Women are more likely to develop dementia than men — 65 per cent of people living with dementia are female. This is in large part because dementia is mainly a disease of old age and women live longer than men. Each year there were 1.44 cases of vascular dementia per 100,000 women with a history of pre-eclampsia, and 0.47 cases among women without. Pre-eclampsia affects 6 per cent of pregnant women in Britain. Vascular dementia is caused by reduced blood supply to the brain as a result of damaged blood vessels. There was only a modest link with other forms of the disease, including Alzheimer’s.

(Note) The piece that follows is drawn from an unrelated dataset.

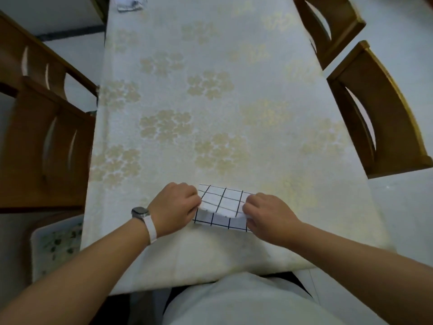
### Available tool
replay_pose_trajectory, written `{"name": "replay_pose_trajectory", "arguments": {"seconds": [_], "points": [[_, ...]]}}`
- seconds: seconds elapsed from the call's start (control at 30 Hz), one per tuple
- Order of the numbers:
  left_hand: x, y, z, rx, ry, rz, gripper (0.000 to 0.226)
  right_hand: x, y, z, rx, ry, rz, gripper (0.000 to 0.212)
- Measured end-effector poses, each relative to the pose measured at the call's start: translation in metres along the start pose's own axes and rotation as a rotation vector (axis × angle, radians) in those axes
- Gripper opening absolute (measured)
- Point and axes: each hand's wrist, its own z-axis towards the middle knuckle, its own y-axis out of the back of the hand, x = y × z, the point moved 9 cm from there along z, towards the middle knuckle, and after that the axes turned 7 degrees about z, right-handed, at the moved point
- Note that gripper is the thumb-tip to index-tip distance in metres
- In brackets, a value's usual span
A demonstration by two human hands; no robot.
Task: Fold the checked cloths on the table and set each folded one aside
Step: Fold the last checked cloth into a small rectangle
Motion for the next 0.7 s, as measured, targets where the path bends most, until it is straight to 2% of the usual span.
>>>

Researchers said that women with the condition could be offered lifestyle advice to reduce the risk such as changes to their diets to bring down blood pressure and cholesterol levels. The team behind the study, from the Statens Serum Institut in Denmark, said that the link appeared particularly strong for late-onset disease, after age 65, and was present even after taking into account other potentially influential factors such as diabetes, high blood pressure, heart disease and obesity.
While the study was observational and cannot establish cause, the team said that a link was “biologically plausible”, with both diseases sharing mechanisms such as heightened inflammatory responses. “This study indicates that pre-eclampsia is associated with an increased risk of later dementia, particularly vascular dementia, suggesting pre-eclampsia and vascular dementia may share underlying mechanisms or susceptibility pathways.”
In a linked editorial, researchers at the University of Toronto said that vascular dementia “might be preventable in women with previous pre-eclampsia, with good control of blood pressure, lipids and glucose”. However, they said that more detailed research would be needed before large-scale interventions.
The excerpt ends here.